> Your goal
Would you go through the records below and copy each line with the string "single"?

Items listed in a dataset:
..............................
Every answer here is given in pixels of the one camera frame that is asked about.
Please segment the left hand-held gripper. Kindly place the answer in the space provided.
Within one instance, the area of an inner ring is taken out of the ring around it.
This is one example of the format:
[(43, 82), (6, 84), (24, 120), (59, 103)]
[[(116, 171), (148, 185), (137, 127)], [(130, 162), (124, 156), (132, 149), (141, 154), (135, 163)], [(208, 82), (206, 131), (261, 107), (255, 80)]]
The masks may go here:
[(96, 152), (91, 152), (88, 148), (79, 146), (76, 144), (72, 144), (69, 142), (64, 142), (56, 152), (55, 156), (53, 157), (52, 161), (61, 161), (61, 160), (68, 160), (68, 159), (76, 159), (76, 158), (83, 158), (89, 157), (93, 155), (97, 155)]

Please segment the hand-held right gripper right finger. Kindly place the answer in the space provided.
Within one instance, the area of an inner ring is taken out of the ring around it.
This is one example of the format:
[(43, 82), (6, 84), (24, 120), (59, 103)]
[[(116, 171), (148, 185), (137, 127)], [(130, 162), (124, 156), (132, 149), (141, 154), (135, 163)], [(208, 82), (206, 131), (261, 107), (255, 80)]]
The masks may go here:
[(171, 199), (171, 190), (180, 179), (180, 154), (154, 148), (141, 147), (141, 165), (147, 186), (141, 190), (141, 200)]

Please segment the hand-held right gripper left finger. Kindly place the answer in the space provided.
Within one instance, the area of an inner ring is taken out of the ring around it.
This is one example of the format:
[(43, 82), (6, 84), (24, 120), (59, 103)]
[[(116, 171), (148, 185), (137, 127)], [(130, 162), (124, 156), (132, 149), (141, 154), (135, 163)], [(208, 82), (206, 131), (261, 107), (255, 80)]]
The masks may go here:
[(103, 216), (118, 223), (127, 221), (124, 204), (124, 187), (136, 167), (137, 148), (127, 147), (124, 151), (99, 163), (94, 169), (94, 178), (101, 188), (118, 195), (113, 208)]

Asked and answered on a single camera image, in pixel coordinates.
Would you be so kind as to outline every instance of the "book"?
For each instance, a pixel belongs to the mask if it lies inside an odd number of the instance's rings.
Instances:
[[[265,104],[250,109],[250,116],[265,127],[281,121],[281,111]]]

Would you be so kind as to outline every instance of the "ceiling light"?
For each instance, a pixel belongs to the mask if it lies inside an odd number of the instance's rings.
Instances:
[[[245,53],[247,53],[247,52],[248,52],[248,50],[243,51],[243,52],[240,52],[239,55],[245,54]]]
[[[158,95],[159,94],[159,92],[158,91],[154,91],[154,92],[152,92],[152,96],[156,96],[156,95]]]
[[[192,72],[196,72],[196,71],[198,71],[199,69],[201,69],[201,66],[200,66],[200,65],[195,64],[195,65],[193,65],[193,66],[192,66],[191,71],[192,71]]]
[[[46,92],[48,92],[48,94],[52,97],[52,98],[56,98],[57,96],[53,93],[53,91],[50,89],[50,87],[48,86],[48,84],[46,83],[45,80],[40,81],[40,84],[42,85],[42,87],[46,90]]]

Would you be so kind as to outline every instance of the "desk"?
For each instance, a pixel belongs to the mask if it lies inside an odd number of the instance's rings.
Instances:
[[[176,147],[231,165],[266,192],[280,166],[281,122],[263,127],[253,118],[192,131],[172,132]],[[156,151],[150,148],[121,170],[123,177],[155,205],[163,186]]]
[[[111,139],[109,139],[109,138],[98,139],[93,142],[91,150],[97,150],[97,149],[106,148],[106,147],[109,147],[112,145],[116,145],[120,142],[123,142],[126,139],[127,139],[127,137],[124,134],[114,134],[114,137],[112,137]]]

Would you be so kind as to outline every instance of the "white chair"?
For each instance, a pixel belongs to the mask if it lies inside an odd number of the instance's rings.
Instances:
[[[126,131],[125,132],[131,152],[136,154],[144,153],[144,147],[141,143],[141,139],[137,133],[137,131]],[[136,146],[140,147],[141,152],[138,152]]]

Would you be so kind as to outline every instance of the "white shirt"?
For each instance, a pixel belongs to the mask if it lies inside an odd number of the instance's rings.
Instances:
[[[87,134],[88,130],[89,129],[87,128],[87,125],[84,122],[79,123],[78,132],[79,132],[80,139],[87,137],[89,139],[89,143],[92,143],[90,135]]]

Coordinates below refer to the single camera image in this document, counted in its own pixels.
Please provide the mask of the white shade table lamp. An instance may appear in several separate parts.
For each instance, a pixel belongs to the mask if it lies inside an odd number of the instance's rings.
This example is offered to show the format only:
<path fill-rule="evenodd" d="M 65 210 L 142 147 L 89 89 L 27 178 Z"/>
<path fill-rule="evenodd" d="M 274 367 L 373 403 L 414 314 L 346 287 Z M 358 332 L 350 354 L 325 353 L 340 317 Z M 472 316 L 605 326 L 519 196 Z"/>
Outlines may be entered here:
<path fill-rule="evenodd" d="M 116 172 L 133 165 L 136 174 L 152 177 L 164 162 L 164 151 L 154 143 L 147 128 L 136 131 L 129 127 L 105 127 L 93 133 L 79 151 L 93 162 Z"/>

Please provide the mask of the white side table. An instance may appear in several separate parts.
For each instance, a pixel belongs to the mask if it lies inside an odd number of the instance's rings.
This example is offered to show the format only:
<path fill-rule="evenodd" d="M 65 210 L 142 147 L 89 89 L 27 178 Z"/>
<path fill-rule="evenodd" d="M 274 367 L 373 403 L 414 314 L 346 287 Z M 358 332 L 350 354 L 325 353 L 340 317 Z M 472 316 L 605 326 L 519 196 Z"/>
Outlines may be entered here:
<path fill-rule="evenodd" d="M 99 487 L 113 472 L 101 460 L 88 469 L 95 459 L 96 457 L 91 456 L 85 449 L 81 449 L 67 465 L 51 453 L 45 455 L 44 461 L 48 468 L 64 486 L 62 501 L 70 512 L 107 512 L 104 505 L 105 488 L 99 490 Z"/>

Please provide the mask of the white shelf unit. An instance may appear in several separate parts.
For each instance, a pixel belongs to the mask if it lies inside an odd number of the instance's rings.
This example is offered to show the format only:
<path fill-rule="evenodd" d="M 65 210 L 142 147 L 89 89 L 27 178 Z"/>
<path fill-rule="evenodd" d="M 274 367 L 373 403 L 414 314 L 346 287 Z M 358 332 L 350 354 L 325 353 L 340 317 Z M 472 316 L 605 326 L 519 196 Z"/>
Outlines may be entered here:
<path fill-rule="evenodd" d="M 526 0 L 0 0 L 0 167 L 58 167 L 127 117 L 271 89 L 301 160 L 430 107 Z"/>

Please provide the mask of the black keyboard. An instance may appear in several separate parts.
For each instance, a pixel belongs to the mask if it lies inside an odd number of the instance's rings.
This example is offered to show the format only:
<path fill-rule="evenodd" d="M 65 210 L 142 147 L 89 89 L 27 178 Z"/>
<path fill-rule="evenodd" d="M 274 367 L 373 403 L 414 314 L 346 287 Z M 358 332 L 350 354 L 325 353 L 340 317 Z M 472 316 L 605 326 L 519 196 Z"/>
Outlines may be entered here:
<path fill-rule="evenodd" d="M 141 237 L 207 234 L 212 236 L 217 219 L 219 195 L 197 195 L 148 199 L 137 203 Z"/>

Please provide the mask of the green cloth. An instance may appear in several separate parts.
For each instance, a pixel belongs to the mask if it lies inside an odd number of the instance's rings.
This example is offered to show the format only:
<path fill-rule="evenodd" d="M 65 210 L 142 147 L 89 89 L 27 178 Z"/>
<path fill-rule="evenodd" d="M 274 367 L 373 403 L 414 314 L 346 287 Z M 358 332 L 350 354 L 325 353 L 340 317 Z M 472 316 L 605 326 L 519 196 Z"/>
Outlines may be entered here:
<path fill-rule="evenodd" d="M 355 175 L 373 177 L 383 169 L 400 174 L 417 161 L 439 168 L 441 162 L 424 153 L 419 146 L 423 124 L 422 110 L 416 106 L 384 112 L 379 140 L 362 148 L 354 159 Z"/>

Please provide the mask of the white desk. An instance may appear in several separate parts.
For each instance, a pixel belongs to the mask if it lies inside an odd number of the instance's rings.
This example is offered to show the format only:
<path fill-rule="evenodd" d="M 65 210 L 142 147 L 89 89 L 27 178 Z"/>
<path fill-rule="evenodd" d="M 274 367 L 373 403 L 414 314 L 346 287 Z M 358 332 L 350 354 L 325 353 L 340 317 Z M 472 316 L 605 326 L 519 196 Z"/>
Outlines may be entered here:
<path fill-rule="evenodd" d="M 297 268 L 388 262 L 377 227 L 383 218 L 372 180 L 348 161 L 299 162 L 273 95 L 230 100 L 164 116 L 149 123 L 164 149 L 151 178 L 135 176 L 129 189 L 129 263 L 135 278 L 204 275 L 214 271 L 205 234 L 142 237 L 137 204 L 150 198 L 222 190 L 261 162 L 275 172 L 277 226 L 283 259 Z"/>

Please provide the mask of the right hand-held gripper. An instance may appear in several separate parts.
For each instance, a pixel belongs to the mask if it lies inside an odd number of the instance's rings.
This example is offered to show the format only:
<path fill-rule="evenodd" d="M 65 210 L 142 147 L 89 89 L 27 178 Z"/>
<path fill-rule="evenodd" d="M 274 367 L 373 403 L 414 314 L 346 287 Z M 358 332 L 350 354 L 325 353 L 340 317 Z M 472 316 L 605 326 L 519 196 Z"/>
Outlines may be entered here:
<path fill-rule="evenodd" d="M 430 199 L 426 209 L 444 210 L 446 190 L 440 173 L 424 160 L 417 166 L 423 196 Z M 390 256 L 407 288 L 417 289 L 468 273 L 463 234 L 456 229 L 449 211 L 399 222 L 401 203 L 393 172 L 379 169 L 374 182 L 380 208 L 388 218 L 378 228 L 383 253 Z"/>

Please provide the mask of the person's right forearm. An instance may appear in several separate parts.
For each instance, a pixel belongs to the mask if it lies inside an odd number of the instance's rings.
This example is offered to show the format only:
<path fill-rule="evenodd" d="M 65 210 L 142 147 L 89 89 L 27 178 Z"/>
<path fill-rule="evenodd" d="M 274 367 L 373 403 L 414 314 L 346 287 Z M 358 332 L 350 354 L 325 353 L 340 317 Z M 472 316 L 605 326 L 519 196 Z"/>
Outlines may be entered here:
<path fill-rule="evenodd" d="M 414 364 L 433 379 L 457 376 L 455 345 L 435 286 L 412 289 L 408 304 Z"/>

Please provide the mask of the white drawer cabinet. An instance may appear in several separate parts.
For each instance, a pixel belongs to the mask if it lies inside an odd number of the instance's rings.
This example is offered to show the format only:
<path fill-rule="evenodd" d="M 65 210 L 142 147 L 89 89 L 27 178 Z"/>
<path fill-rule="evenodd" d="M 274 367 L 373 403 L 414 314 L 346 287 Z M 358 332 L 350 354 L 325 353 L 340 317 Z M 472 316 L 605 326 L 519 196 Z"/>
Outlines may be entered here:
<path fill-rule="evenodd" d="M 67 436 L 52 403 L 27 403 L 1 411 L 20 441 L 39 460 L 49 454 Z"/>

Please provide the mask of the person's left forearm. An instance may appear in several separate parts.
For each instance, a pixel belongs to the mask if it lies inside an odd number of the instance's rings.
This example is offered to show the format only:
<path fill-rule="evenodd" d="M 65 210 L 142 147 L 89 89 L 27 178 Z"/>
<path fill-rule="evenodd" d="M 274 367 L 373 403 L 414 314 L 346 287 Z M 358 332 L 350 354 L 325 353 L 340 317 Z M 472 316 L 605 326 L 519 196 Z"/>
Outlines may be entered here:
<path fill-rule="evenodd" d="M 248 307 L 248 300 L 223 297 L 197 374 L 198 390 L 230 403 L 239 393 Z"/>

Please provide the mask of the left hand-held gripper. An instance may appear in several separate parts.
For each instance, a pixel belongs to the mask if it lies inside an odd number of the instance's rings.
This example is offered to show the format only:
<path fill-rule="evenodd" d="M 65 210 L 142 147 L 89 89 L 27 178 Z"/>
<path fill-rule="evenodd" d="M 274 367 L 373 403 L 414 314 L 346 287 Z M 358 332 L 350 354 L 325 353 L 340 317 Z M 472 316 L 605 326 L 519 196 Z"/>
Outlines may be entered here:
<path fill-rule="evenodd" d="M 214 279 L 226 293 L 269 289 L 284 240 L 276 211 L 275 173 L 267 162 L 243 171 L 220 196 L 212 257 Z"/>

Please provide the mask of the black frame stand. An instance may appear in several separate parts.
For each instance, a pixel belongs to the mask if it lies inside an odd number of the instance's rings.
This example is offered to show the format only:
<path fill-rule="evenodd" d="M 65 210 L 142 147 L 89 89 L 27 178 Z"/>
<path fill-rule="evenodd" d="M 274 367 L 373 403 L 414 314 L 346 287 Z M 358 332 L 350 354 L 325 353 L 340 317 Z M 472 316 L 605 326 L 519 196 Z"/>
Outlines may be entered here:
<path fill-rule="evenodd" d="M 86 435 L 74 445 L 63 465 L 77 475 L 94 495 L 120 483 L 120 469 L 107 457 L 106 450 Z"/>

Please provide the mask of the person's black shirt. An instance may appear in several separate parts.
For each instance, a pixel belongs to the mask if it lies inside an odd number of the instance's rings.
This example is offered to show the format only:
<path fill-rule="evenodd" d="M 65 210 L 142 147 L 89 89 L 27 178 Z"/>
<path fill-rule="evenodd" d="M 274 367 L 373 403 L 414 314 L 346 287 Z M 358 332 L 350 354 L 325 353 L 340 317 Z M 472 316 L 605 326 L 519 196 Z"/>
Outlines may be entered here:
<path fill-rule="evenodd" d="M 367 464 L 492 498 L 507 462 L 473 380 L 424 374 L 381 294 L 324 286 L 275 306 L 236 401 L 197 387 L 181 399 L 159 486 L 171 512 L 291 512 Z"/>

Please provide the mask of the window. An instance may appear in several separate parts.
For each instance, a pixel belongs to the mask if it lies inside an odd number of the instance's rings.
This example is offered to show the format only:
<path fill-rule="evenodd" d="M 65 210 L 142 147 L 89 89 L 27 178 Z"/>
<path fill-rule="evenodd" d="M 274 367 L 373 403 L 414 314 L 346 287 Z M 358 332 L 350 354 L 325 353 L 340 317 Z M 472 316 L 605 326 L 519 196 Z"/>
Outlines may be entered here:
..............................
> Exercise result
Asked and answered on a single camera image, in pixel coordinates.
Coordinates below refer to the single camera image in this document, counted in its own pixels.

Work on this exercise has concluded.